It is being done with the best of intentions, for our benefit. We can drop our
guard as we take our seats.
The
pattern of the exposition is one Nitya often used, though it was not always so
plain to see. He begins by acknowledging our condition of bondage to necessity,
and reassures us that there is no need to think we are unqualified because we
are less than ideal human beings. We all have our faults and our blind spots,
yet we are welcome.
Having
opened the door to all comers, Nitya then takes us through the full panoply of
existence, opening our sights and our hearts as wide as possible. It’s an
endearing plan: take the tightly wound, knotted psyches who have come to you
for edification and show them how to untie or otherwise discard their knots and
float free. Send them home glowing.
The
vastness of the talk reminded Deb of standing on a mountain looking out at the
horizon. We had just learned of a friend who died doing just that: he was
sitting on a patio of his home in Santa Fe, gazing at the Sangre de Cristo
mountains in the distance. His wife came back from a walk and he greeted her
quietly. A few minutes later he closed his eyes and was gone. I only hope I’ll
be saying goodbye to this magnificent planet in a like fashion when my time
comes.
Deb
also recalled the time we were in the San Juan Islands with Nitya, standing on
top of the highest peak watching the sunset over the intricate expanse of Puget
Sound, with the Olympic Mountains in the distance. An ineffable sight, the kind
of view you can’t help but think of as spiritually uplifting.
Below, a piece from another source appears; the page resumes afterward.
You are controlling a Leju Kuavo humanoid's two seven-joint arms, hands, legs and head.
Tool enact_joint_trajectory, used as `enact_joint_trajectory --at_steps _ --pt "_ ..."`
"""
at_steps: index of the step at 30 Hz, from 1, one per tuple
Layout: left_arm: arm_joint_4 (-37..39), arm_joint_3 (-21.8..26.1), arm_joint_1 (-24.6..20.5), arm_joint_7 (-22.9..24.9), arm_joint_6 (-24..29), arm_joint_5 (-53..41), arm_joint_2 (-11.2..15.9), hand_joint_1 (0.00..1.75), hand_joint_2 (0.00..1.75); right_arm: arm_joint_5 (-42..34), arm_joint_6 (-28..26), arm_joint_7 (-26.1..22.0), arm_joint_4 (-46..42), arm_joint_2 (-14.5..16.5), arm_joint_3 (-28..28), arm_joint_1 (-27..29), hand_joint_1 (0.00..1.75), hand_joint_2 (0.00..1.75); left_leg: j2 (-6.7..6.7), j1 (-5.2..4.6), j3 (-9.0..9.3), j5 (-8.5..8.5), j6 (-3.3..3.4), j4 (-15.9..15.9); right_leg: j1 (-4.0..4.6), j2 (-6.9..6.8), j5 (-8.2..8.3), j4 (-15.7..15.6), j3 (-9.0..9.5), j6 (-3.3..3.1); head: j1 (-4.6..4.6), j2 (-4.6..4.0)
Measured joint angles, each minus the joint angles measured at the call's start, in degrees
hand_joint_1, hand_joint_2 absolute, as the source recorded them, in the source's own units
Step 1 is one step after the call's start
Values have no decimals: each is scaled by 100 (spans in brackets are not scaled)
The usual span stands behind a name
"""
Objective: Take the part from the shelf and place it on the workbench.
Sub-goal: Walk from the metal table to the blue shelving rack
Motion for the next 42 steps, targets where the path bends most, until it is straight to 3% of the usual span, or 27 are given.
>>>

Deb was feeling
ecstatic, but Nitya brought her down to earth with “why are you always stuffing
sensory experiences like this into yourself? You are already everything. You
don’t need this—let’s go.” Though she was initially angry, Deb realized before
long that he did have a point. Bhakti includes realizing that definitions like it/you/this
are all mythological symbols that overlie continuous reality. Even “I am
enjoying this experience,” displaces the experience into a conceptual jar, like
the one that was exhumed from the universal ocean in the last verse.
The
sunset idea reminded Bushra of a favorite verse from Song of Myself, by Walt
Whitman:
Dazzling and tremendous how quick
the sun-rise would kill me,
If I could not now and always send
sun-rise out of me.
We also ascend dazzling and
tremendous as the sun,
We found our own O my soul in the
calm and cool of the day-break.
Bushra agreed how intense the realization of our true nature
was, as when we watch a gorgeous sunset, so we have to pass along what pours
into us by radiating it outwards. We might explode otherwise! Deb agreed that
such beauty might well obliterate the individual, so we had to keep it moving,
keep it circulating. Nitya also advocated not holding onto to anything, but
passing it along. Bad stuff you could just toss in the trash, but the good
stuff was important to share with friends. Jan took the opportunity to
acknowledge the value of a small circle of trusted friends like the one we
enjoy here in the Gurukula, where the small size allows for special intimacy
and a sense of protected security. Shelter from the storm, as Bob Dylan
expressed it. Getting value from a group is almost in inverse proportion to its
size.
Prabu
is also a fan of Whitman, and thought another quote from Song of Myself also
suited the meaning of the Darsana, that we are the Absolute, very well. The
Absolute is not reserved for the elite or the terrific, it must include
ordinary mortals just like us. That thou art. Whitman sings:
Divine am I inside and out, and I
make holy whatever I touch
or am
touch’d from,
The scent of these arm-pits aroma
finer than prayer,
This head more than churches,
bibles, and all the creeds.
Such blasphemy! Such prophecy!
Speaking
of blasphemy, Deb recalled the hilarious film Monty Python’s Life of Brian,
where the multitudes are too busy believing in an ordinary schmuck to pay
attention to the real messiah just next door. The film was widely banned for
blasphemy, which was great publicity and made it a big success. Our beliefs
really do keep us from accepting so many valuable aspects of life that keep
landing in our laps, where they invite us to open up and let go. Life will
always do that. Ergo, we must not hold on too tightly to what we know lest we
turn our backs unintentionally to the much greater portion we know not. That is
exactly what is meant by being imprisoned by our beliefs. Perhaps we could have
a Gurukula viewing of Life of Brian, as it continues to be regarded as one of
the funniest movies of all time. Are we ready for a laugh these days?
In
case we are inclined to not admit it, Nitya reminds us of how daunting the task
of right living is, how easy it is to forget to let go of the past, and
assuring us it is no wonder we are sometimes confused or disappointed with our
own contributions:
The consciousness imprisoned in
the psychosomatic matrix of an individual is endlessly drifting, with a nucleus
of an I-consciousness which is likely to be infested with the infection of an
almost incurable egotism. And yet this ego is commissioned to do the tremendous
task of understanding the mini-infrastructure of the individuation given it to
monitor as well as the meta-structure of the cosmic system of which this
psychosomatic sub-system is an organic and integral part.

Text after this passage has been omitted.